#### AIM OF THE EXERCISE:
Before copying, remove every picture, and then repeat all entries below precisely as written.

[Excerpts from a dataset]
----------------

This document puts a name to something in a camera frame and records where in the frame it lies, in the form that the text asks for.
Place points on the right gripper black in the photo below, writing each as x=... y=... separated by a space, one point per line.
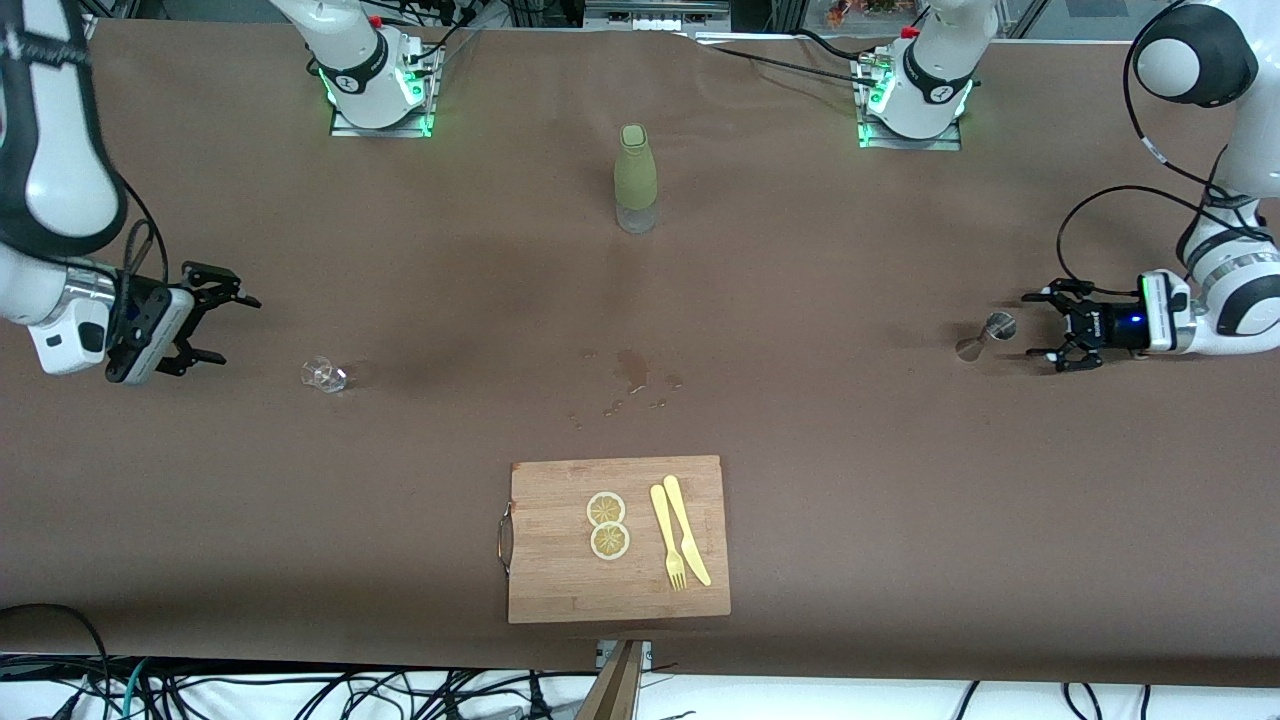
x=148 y=312

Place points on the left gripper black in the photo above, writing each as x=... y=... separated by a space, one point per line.
x=1100 y=327

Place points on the steel double jigger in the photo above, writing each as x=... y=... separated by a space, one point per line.
x=1000 y=324

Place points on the clear glass cup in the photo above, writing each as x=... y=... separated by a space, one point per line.
x=325 y=375

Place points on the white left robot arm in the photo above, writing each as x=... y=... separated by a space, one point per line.
x=1250 y=150

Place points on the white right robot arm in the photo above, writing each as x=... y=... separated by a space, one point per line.
x=60 y=170

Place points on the orange plastic item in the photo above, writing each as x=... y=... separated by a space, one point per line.
x=850 y=12

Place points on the yellow plastic knife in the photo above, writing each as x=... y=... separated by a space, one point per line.
x=681 y=515

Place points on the wooden cutting board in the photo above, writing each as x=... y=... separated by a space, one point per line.
x=560 y=580

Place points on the lemon slice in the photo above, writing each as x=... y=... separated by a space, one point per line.
x=610 y=541
x=606 y=509

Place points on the green sleeved glass bottle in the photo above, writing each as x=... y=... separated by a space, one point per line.
x=636 y=170

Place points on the yellow plastic fork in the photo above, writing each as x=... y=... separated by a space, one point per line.
x=662 y=520

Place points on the grey metal box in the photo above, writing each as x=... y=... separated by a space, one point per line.
x=655 y=15

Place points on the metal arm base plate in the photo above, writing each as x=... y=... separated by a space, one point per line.
x=400 y=130
x=940 y=143

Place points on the small metal bracket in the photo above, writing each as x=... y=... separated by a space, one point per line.
x=646 y=652

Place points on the wooden post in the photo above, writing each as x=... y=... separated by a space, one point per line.
x=615 y=695

----------------

#### TASK SOLUTION:
This document puts a name to something in a camera frame and records where in the frame it lies, in the form that the text asks for.
Place points on the right gripper black in the photo below, writing each as x=... y=... separated by a space, one point per line.
x=148 y=312

Place points on the left gripper black in the photo above, writing each as x=... y=... separated by a space, one point per line.
x=1100 y=327

Place points on the steel double jigger in the photo above, writing each as x=... y=... separated by a space, one point per line.
x=1000 y=324

Place points on the clear glass cup in the photo above, writing each as x=... y=... separated by a space, one point per line.
x=325 y=375

Place points on the white left robot arm in the photo above, writing each as x=... y=... separated by a space, one point per line.
x=1250 y=150

Place points on the white right robot arm in the photo above, writing each as x=... y=... separated by a space, one point per line.
x=60 y=170

Place points on the orange plastic item in the photo above, writing each as x=... y=... separated by a space, one point per line.
x=850 y=12

Place points on the yellow plastic knife in the photo above, writing each as x=... y=... separated by a space, one point per line.
x=681 y=515

Place points on the wooden cutting board in the photo above, writing each as x=... y=... separated by a space, one point per line.
x=560 y=580

Place points on the lemon slice in the photo above, writing each as x=... y=... separated by a space, one point per line.
x=610 y=541
x=606 y=509

Place points on the green sleeved glass bottle in the photo above, writing each as x=... y=... separated by a space, one point per line.
x=636 y=170

Place points on the yellow plastic fork in the photo above, writing each as x=... y=... separated by a space, one point per line.
x=662 y=520

Place points on the grey metal box in the photo above, writing each as x=... y=... separated by a space, one point per line.
x=655 y=15

Place points on the metal arm base plate in the photo above, writing each as x=... y=... separated by a space, one point per line.
x=400 y=130
x=940 y=143

Place points on the small metal bracket in the photo above, writing each as x=... y=... separated by a space, one point per line.
x=646 y=652

Place points on the wooden post in the photo above, writing each as x=... y=... separated by a space, one point per line.
x=615 y=695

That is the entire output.